Intuition: Sort meetings by end time. Always pick the meeting which ends the earliest and doesn't overlap with the previous one.
bool cmp(pair<int, int> a, pair<int, int> b) {
return a.second < b.second;
}
int maxMeetings(int start[], int end[], int n) {
vector<pair<int, int>> meetings;
for (int i = 0; i < n; i++)
meetings.push_back({start[i], end[i]});
sort(meetings.begin(), meetings.end(), cmp);
int count = 1;
int lastEnd = meetings[0].second;
for (int i = 1; i < n; i++) {
if (meetings[i].first > lastEnd) {
count++;
lastEnd = meetings[i].second;
}
}
return count;
}
// TC: O(n log n) (sorting) + O(n)
// SC: O(n) for storing pairs
2. Minimum Number of Platforms Required
Problem: Given arrival and departure times, find minimum number of platforms required so that no train waits.

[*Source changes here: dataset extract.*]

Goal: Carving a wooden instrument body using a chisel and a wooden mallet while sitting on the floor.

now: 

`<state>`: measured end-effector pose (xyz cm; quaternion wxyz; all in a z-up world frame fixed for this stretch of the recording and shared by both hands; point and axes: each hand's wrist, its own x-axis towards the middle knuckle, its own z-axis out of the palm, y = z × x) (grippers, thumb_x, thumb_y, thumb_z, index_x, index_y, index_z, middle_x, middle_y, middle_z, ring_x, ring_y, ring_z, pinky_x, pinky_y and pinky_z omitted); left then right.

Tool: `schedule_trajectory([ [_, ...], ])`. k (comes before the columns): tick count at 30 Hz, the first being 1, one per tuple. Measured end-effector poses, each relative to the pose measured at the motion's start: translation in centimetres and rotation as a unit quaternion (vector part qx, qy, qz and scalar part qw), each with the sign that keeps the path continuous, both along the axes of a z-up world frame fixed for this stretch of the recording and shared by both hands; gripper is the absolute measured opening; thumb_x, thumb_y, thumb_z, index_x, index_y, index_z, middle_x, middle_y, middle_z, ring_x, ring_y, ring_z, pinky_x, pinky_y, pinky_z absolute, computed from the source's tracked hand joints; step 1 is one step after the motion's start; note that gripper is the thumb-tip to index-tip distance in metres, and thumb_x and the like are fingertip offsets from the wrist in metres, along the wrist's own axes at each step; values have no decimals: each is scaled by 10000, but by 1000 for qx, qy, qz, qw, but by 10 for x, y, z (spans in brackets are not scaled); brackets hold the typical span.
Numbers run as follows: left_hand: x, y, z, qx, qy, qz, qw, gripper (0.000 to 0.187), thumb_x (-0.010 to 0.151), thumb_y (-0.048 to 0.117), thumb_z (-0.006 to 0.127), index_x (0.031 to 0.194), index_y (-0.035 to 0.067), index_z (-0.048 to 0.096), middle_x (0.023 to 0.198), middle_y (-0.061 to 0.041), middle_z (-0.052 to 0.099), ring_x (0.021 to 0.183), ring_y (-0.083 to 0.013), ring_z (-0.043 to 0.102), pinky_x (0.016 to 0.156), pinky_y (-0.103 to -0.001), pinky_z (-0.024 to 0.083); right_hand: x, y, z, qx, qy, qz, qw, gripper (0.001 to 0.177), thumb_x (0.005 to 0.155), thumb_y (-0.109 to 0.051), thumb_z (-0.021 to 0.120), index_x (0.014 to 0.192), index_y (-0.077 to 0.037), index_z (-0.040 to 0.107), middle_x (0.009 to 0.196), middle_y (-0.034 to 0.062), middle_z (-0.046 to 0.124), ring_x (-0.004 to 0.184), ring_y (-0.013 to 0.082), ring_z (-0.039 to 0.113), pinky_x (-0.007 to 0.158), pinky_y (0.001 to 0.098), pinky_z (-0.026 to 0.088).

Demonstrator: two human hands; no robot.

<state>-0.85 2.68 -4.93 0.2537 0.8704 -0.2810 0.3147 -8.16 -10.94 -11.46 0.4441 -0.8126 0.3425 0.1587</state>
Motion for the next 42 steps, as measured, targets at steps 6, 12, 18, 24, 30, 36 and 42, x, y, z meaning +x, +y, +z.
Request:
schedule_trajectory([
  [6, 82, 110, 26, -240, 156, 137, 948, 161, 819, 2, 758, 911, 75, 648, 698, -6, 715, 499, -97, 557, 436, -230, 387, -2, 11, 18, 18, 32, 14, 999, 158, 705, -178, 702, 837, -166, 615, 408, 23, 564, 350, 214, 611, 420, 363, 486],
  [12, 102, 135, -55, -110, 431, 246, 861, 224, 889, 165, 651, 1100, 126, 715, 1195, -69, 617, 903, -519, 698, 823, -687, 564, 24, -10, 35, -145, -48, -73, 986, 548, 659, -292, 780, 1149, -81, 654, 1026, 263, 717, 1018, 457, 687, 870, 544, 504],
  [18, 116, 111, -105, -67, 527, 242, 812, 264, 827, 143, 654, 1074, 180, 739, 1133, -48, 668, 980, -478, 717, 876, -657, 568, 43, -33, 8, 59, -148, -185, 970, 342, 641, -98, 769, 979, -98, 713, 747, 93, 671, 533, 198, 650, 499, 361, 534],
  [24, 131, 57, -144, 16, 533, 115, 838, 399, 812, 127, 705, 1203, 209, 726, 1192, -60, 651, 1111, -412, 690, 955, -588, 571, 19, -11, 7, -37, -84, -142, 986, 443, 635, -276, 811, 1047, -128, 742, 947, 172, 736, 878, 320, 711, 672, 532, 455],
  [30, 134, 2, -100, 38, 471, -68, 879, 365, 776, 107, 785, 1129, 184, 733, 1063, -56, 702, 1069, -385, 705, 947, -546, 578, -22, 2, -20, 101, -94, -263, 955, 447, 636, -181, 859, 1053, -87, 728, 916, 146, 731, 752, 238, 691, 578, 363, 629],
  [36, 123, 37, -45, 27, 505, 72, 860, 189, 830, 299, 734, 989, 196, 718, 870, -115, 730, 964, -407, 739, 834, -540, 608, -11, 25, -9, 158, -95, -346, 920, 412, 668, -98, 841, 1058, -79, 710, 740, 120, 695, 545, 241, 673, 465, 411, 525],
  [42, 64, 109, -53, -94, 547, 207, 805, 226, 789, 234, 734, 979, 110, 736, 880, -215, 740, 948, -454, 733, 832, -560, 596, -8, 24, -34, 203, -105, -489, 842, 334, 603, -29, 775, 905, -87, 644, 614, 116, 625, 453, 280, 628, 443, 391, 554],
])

Intuition: Sort arrival and departure times separately. Use two pointers to track platforms in use.
int findPlatform(int arr[], int dep[], int n) {
sort(arr, arr + n);
sort(dep, dep + n);
int platforms = 1, result = 1;
int i = 1, j = 0;
while (i < n && j < n) {
if (arr[i] <= dep[j]) {
platforms++;
i++;
} else {
platforms--;
j++;
}
result = max(result, platforms);
}
return result;
}
// TC: O(n log n)
// SC: O(1)
3. Job Sequencing Problem
Problem: Each job has a deadline and profit. Schedule the jobs to maximize profit. Only one job can be scheduled at a time.

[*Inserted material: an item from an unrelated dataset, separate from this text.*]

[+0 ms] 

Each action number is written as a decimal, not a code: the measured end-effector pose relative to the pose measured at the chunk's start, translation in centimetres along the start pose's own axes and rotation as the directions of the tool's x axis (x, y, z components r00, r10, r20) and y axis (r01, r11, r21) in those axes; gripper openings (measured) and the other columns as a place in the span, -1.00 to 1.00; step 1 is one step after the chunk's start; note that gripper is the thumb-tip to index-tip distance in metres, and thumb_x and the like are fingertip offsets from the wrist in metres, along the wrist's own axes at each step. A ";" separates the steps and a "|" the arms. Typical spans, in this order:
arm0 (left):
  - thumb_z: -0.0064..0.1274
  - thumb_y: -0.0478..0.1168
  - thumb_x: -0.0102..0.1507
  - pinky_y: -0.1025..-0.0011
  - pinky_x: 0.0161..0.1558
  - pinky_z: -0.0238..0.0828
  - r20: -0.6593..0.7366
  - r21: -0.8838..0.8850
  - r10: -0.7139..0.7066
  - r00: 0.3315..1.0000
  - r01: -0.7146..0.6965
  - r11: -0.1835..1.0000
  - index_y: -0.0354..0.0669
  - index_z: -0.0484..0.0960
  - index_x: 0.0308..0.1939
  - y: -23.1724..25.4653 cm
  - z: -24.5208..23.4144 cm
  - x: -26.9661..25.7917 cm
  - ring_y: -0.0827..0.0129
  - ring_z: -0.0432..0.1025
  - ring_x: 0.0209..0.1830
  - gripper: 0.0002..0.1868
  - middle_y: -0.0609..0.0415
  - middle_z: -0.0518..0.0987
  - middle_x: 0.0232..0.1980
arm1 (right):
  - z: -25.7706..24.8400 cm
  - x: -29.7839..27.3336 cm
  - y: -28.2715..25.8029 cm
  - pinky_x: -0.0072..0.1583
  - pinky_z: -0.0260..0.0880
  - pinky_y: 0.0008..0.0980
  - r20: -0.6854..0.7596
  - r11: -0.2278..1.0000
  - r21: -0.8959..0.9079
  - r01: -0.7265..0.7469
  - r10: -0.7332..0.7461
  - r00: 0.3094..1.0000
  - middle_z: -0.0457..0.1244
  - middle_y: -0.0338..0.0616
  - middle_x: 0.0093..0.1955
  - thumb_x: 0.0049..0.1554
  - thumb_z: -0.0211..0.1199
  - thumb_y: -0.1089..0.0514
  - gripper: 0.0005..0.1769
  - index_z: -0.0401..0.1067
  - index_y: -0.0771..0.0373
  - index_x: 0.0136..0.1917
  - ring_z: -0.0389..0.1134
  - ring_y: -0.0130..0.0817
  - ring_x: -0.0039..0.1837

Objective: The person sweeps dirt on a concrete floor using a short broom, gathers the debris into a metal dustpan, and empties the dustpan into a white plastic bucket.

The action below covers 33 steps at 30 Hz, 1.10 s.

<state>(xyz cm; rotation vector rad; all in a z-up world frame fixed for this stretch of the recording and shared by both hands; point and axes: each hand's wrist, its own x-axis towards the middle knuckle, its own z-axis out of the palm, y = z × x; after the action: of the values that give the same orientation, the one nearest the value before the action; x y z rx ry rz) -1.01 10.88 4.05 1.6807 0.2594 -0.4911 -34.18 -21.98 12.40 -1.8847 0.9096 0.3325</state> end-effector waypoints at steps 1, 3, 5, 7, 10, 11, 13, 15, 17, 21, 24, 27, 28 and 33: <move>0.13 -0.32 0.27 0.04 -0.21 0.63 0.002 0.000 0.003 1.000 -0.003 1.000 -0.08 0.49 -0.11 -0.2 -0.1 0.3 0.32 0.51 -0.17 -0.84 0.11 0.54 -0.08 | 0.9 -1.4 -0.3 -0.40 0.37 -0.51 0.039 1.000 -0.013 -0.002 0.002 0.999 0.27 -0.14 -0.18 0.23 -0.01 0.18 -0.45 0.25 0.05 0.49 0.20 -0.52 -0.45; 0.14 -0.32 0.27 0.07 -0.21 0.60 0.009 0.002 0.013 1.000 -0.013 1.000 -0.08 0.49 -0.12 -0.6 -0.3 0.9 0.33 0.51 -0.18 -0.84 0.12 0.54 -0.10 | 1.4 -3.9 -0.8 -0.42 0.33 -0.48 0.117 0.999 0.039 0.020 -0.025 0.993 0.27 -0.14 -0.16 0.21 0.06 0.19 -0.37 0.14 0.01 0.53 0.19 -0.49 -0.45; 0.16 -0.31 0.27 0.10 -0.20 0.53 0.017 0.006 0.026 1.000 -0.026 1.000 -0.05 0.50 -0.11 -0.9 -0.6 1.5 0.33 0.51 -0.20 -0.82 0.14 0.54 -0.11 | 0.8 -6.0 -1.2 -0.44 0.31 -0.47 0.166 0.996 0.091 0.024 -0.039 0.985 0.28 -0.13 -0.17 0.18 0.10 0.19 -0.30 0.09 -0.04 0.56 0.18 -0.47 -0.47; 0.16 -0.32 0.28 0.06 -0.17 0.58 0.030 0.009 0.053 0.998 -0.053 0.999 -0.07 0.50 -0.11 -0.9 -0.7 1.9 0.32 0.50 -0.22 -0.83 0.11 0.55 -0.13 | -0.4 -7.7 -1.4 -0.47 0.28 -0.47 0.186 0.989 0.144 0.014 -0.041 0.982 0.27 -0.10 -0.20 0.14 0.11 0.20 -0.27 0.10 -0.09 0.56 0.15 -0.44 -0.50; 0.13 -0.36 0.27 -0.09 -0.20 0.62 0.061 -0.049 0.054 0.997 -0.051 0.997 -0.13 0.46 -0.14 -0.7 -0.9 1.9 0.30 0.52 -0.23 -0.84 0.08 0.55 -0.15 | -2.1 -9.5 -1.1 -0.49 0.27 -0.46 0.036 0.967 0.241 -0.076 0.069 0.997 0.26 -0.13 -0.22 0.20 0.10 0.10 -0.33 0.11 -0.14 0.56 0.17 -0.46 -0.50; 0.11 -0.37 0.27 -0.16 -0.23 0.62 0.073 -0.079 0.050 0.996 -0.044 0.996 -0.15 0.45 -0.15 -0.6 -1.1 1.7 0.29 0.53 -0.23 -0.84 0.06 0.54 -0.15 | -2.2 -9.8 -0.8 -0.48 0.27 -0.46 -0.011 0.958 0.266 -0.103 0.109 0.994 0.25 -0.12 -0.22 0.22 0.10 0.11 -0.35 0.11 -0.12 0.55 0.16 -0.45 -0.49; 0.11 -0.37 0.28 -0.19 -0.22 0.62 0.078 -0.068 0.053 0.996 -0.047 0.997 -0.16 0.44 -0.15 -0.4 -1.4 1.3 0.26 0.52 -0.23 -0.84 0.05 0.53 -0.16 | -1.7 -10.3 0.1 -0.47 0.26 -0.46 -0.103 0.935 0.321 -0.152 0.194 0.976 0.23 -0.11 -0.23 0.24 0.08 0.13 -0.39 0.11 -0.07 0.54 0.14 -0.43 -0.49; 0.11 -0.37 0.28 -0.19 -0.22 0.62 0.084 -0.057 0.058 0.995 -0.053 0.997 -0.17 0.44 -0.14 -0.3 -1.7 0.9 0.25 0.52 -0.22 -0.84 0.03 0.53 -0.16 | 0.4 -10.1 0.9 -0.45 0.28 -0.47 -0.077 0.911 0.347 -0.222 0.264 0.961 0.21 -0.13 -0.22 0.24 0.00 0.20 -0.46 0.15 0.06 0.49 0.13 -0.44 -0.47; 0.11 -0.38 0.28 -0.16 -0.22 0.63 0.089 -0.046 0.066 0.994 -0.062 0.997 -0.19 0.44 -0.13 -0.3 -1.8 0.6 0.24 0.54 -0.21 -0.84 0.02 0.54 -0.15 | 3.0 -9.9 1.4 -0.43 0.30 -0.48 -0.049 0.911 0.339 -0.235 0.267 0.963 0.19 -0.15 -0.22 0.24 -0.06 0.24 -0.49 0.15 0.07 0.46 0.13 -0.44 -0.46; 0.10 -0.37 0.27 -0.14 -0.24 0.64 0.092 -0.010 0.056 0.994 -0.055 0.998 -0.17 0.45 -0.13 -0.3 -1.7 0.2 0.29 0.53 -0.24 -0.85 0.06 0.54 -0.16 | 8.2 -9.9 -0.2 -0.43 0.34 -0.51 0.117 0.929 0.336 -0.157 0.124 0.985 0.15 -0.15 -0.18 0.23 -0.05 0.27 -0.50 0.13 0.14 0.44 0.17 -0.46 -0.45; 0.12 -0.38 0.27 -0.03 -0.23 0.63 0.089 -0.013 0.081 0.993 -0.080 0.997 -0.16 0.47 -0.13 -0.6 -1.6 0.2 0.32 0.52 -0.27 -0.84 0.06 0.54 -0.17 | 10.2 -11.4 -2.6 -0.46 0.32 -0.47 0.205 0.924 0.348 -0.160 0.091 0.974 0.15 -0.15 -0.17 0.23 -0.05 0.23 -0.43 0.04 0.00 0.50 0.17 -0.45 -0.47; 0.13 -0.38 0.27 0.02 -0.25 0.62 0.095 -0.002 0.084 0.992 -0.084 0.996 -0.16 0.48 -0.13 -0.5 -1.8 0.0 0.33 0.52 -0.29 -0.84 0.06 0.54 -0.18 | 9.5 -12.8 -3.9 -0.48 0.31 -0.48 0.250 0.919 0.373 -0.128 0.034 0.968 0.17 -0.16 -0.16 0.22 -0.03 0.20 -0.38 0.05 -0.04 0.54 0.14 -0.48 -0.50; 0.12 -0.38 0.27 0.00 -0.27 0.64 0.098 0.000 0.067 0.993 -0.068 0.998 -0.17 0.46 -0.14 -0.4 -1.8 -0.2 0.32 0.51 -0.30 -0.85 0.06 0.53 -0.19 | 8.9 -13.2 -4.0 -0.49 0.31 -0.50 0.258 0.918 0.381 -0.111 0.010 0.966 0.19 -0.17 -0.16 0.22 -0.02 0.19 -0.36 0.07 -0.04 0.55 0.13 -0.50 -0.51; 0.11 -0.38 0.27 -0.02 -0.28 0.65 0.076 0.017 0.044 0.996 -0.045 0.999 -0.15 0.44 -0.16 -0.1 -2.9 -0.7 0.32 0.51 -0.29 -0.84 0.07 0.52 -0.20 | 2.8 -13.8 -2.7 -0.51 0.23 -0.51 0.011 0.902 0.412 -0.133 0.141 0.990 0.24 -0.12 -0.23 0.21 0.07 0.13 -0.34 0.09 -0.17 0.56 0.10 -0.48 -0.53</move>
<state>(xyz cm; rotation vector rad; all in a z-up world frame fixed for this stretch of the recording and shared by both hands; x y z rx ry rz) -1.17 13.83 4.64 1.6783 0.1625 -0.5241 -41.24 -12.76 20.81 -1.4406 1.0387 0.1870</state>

Intuition: Sort jobs by profit descending, and greedily assign them to the latest available day before their deadline.
bool cmp(Job a, Job b) {
return a.profit > b.profit;
}
vector<int> JobScheduling(Job arr[], int n) {
sort(arr, arr + n, cmp);
int maxDeadline = 0;
for (int i = 0; i < n; i++) maxDeadline = max(maxDeadline, arr[i].dead);
vector<int> slots(maxDeadline + 1, -1);
int count = 0, profit = 0;
for (int i = 0; i < n; i++) {
for (int j = arr[i].dead; j > 0; j--) {
if (slots[j] == -1) {
slots[j] = i;
count++;
profit += arr[i].profit;
break;
}
}
}
return {count, profit};
}
// TC: O(n^2) (can be improved with DSU to O(n log n))
// SC: O(n) for slots
4. Fractional Knapsack
Problem: Given weights and values of items and a capacity W, choose items to maximize value. Items can be broken.
Intuition: Sort items by value/weight ratio and take as much as possible from highest ratio item.
bool cmp(Item a, Item b) {
return (double)a.value / a.weight > (double)b.value / b.weight;
}
double fractionalKnapsack(int W, Item arr[], int n) {
sort(arr, arr + n, cmp);
double profit = 0.0;
for (int i = 0; i < n; i++) {
if (arr[i].weight <= W) {
profit += arr[i].value;
W -= arr[i].weight;
} else {
profit += (double)arr[i].value * ((double)W / arr[i].weight);
break;
}
}
return profit;
}
// TC: O(n log n)
// SC: O(1)
5. Minimum Number of Coins (Change Problem)
Problem: Given coins {1,2,5,10,20,50,100,500,2000} and amount V, find the minimum number of coins to make V.
Intuition: Greedily choose the largest possible coin at every step.
vector<int> minCoins(int V) {
vector<int> coins = {2000, 500, 100, 50, 20, 10, 5, 2, 1};
vector<int> ans;
for (int i = 0; i < coins.size(); i++) {
while (V >= coins[i]) {
V -= coins[i];
ans.push_back(coins[i]);
}
}
return ans;
}
// TC: O(n) where n is number of coin denominations
// SC: O(V) in worst case (e.g. all 1s)
6. Leetcode 455: Assign Cookies
Problem: Each child has a greed factor. Each cookie has a size. Assign cookie to child if cookie size >= greed.
Intuition: Sort both greed and cookie arrays. Greedily assign smallest possible cookie that satisfies a child.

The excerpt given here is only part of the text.